The Benton companies, some of whose customers engaged in interstate operations, performed all their services within California, locally recruited labor (which accounted for their major expenses) and locally purchased incidental equipment and supplies. The District Court granted appellee's motion for summary judgment, holding that there had been no § 7 violation. The Government contends that "engaged in commerce." as used in § 7. encompasses corporations like the Benton companies engaged in intrastate activities that substantially affect interstate commerce, and that, in any event, the Benton companies' activities were sufficiently interstate to come within § 7.
1. The phrase "engaged in commerce," as used in § 7 of the Clayton Act, means engaged in the flow of interstate commerce, and was not intended to reach all corporations engaged in activities subject to the federal commerce power; hence, the phrase does not encompass corporations engaged in intrastate activities substantially affecting interstate commerce, and § 7 can be applicable only when both the acquiring corporation and the acquired
corporation are engaged in interstate commerce. Pp. 275-283.
(a) The jurisdictional requirements of § 7 cannot be satisfied merely by showing that allegedly anticompetitive acquisitions and activities affect commerce. Gulf Oil Corp. v. Copp Paving CO., 419 U.S. 186; FTC v. Bunte Bros., 312 U.S. 349. Pp. 276-277.
(b) The precise "in commerce" language of § 7 is not coextensive with the reach of power under the Commerce Clause, and is thus not to be equated with § 1 of the Sherman Act, which reaches the impact of intrastate conduct on interstate commerce. Pp. 277-279.
(c) When Congress reenacted § 7 in 1950 with the same "engaged in commerce" limitation, the phrase had long since become a term of art, indicating a limited assertion of federal jurisdiction, and, prior to that time, Congress had frequently distinguished between activities "in commerce" and broader activities "affecting commerce." Pp. 279-281.
(d) Limiting § 7 to its plain meaning comports with the enforcement policies that the FTC and the Justice Department have consistently pursued. Pp. 281-282.
2. Since the Benton companies did not participate directly in the sale, purchase, or distribution of goods or services in interstate commerce, they were not "engaged in commerce" within the meaning of § 7. And neither supplying local services to corporations engaged in interstate commerce nor using locally bought supplies manufactured outside California sufficed to satisfy § 7's "in commerce" requirement. Pp. 283-286.

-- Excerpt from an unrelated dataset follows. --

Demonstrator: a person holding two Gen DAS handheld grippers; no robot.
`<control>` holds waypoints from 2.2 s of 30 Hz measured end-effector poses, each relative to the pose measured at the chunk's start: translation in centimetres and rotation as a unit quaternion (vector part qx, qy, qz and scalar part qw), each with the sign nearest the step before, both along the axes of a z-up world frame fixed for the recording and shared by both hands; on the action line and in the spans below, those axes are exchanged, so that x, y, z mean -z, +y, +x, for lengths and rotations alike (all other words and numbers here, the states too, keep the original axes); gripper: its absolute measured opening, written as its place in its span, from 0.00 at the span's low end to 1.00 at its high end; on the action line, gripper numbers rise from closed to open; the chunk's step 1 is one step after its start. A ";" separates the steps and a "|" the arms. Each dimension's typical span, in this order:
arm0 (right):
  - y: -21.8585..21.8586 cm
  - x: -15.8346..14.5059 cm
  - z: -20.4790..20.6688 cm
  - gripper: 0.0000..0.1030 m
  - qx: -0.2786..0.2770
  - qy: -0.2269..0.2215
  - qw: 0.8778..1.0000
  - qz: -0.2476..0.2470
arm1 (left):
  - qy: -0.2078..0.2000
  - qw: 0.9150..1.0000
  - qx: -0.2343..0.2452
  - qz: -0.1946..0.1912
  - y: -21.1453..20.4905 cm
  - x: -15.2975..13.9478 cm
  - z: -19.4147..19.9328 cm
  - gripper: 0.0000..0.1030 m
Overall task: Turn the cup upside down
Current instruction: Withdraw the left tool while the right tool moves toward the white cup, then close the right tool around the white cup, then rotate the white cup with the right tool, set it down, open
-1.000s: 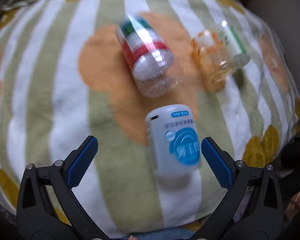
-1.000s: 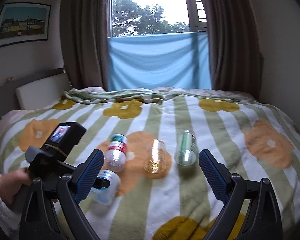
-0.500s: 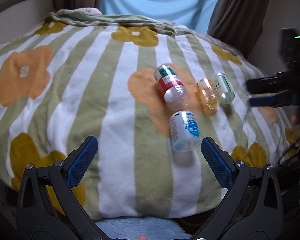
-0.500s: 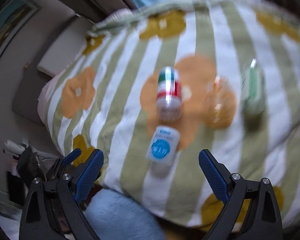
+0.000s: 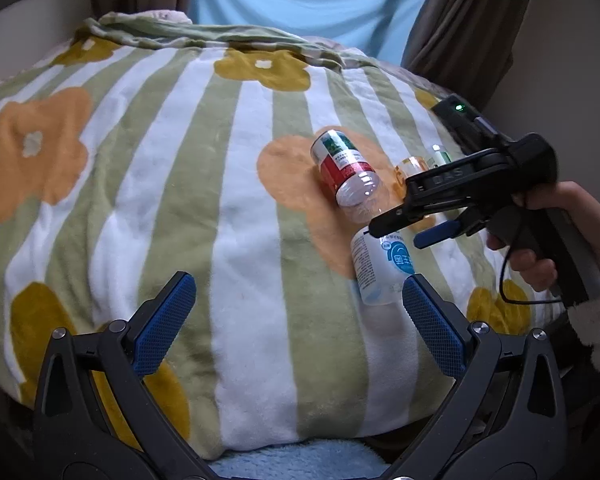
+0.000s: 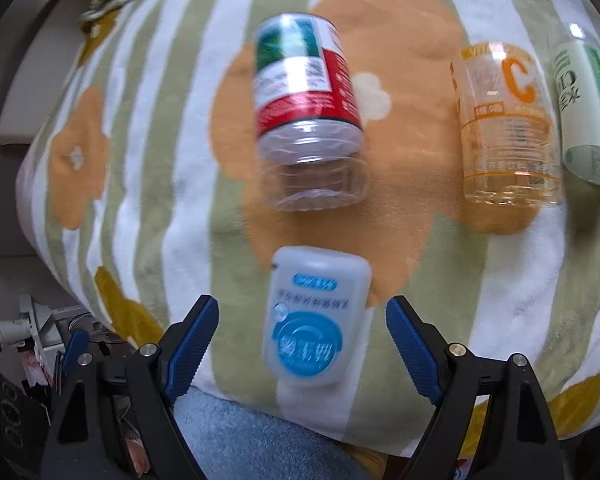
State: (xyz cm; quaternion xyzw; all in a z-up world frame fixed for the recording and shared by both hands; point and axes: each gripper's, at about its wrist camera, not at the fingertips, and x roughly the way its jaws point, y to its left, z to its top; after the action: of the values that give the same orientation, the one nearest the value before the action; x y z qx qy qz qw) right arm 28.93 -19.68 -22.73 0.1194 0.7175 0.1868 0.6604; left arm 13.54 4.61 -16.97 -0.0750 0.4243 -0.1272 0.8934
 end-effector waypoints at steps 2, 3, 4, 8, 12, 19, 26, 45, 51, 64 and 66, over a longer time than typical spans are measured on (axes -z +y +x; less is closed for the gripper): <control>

401 F.Supp. 1005, affirmed.
STEWART, J., delivered the opinion of the Court, in which BURGER, C.J., and MARSHALL, POWELL, and REHNQUIST, JJ., joined, and in all but Part III of which WHITE, J., joined. WHITE, J., filed a concurring opinion, post, p. 286. DOUGLAS, J., filed a dissenting opinion, in which BRENNAN, J., joined, post, p. 286. BLACKMUN, J., filed a dissenting opinion, post, p. 287.
STEWART, J., lead opinion
MR. JUSTICE STEWART delivered the opinion of the Court.

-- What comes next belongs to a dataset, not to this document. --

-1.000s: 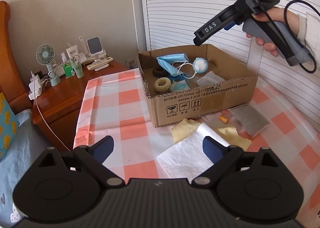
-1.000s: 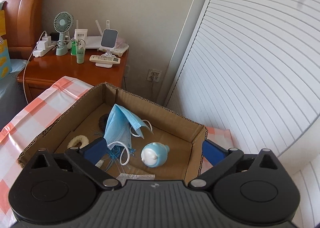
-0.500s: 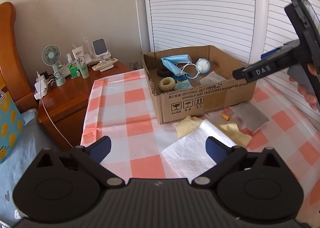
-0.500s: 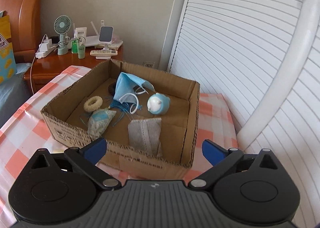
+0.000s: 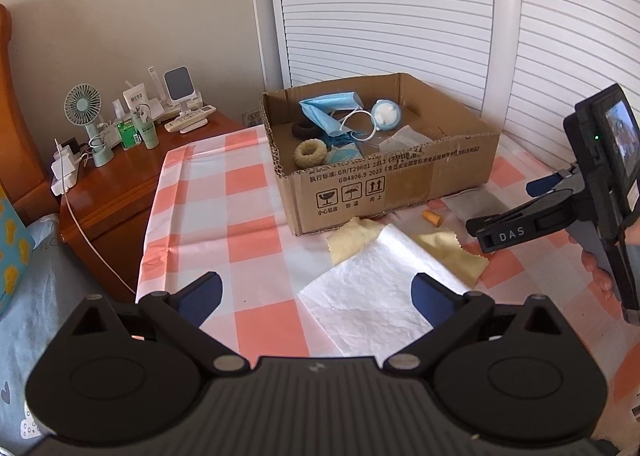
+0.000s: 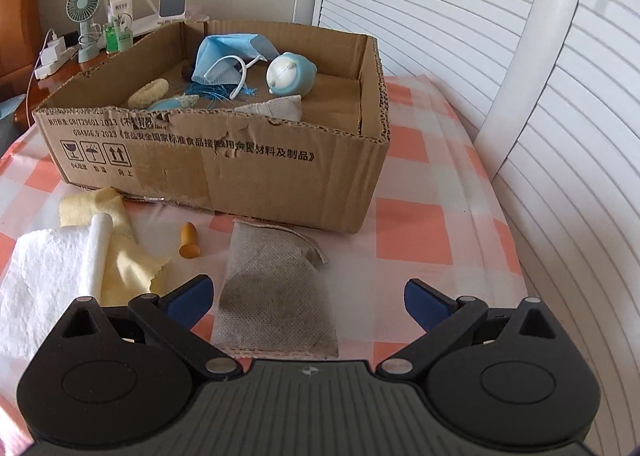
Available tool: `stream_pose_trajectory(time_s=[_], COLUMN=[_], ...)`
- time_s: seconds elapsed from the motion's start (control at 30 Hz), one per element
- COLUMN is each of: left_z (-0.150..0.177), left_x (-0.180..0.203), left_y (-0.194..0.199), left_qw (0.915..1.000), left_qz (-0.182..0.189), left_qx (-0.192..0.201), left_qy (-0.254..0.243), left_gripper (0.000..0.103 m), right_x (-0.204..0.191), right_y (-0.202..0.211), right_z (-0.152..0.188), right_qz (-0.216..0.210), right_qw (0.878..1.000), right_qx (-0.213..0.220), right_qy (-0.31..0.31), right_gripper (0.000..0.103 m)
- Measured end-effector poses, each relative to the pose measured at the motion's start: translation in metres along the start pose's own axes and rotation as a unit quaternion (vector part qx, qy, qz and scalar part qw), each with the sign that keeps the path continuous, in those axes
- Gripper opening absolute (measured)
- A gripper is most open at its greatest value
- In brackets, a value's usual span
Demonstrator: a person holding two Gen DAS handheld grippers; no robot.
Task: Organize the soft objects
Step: 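Move the left gripper to the white towel while the right moves to the grey pouch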
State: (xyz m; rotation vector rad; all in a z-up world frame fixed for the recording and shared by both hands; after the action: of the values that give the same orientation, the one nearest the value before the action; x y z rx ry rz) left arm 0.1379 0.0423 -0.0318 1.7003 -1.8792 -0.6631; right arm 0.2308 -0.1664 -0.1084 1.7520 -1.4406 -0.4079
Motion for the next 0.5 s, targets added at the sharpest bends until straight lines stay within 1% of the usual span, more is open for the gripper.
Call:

The Government commenced this civil antitrust action in the United States District Court for the Central District of California, contending that the appellee, American Building Maintenance Industries, had violated § 7 of the Clayton Act, 38 Stat. 731, as amended, 15 U.S.C. § 18, [95 S.Ct. 2153] by acquiring the stock of J. E. Benton Management Corp., and by merging Benton Maintenance Co. into one of the appellee's wholly owned subsidiaries. Following discovery proceedings and the submission of memoranda and affidavits by both parties, the District Court granted the appellee's motion for summary judgment, holding that there had been no violation of § 7 of the Clayton Act. The Government brought an appeal to this Court, and we noted probable jurisdiction. 419 U.S. 1104.1 I
The appellee, American Building Maintenance Industries, is one of the largest suppliers of janitorial services in the country, with 56 branches serving more than 500 communities in the United States and Canada. It is also the single largest supplier of janitorial services in southern California (the area comprising Los Angeles, Orange, San Bernardino, Riverside, Santa Barbara, and Ventura Counties), providing approximately 10% of the sales of such services in that area.

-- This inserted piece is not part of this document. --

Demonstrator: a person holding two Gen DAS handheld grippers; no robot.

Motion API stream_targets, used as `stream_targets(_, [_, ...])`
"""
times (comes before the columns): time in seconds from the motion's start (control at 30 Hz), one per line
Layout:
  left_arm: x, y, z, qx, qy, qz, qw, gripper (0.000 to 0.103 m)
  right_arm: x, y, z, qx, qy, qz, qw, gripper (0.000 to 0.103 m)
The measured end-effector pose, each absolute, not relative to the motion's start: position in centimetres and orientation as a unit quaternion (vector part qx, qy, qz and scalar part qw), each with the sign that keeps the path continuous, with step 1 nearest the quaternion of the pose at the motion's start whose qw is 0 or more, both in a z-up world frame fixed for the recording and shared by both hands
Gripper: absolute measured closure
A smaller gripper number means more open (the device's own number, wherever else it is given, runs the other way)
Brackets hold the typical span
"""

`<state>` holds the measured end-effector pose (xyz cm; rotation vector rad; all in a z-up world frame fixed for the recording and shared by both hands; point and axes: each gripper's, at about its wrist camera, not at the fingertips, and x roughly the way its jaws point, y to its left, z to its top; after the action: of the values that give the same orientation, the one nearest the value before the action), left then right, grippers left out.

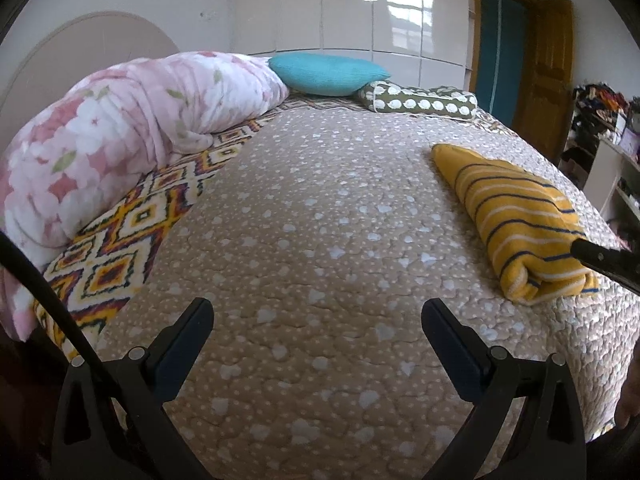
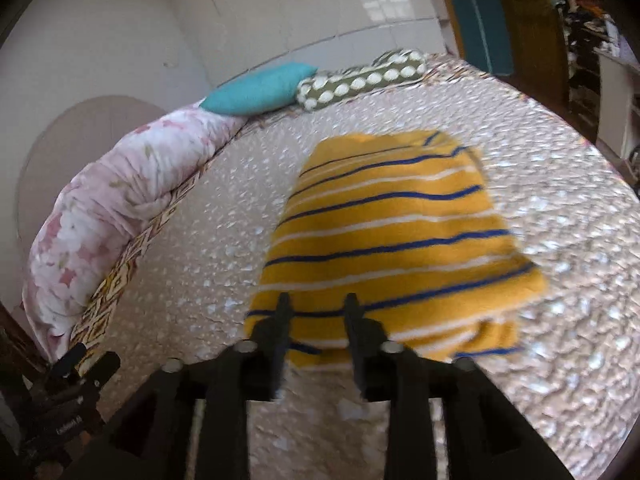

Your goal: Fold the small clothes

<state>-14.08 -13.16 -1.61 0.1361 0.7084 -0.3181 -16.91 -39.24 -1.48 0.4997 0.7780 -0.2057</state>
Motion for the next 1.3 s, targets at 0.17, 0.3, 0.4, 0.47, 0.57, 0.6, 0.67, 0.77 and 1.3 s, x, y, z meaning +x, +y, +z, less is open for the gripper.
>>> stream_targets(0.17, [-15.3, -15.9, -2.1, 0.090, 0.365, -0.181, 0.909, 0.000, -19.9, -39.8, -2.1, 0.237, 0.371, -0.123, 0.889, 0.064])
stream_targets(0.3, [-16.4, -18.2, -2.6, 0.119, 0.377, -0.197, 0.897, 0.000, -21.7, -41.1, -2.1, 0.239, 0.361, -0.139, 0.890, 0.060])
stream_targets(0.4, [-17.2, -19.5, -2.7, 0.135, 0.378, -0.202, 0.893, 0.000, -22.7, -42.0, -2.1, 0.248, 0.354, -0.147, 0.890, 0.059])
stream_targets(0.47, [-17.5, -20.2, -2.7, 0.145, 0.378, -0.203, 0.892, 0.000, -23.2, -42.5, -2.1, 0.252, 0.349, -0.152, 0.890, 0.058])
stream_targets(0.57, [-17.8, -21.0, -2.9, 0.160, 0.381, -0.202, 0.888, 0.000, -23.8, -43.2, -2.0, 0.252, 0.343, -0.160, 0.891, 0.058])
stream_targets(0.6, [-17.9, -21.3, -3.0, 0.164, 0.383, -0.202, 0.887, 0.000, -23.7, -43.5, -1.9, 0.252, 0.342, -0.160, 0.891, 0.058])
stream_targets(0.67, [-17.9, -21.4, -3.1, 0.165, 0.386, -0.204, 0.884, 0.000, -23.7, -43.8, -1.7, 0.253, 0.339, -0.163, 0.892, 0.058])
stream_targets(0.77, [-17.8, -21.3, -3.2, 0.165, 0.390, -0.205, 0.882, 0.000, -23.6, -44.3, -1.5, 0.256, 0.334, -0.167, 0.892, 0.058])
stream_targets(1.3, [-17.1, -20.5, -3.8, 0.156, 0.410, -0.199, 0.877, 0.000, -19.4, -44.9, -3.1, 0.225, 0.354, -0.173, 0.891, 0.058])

Both of. the acquired companies, J. E. Benton Management Corp. and Benton Maintenance Co., also supplied janitorial services in Southern California.2 Together, their sales constituted approximately 70% of the total janitorial sales in that area. Although both Benton companies serviced customers engaged in interstate operations, all of their janitorial and maintenance contracts with those customers were performed entirely within California. Neither of the Benton companies advertised nationally, and their use of interstate communications facilities to conduct business was negligible.3
The major expense of providing janitorial services is the cost of the labor necessary to perform the work. The Benton companies recruited the unskilled workers needed to supply janitorial services entirely from the local labor market in Southern California. The incidental equipment and supplies utilized in providing those janitorial services, except in concededly insignificant amounts, were purchased from local distributors.4
It is unquestioned that the appellee, American Building Maintenance Industries, was and is actively engaged in interstate commerce. But on the basis of the above facts, the District Court concluded that, at the time of the challenged acquisition and merger, neither Benton Management Corp. nor Benton Maintenance Co. was "engaged in commerce" within the meaning of § 7 of the Clayton [95 S.Ct. 2154] Act. Accordingly, the District Court held that there had been no violation of that law.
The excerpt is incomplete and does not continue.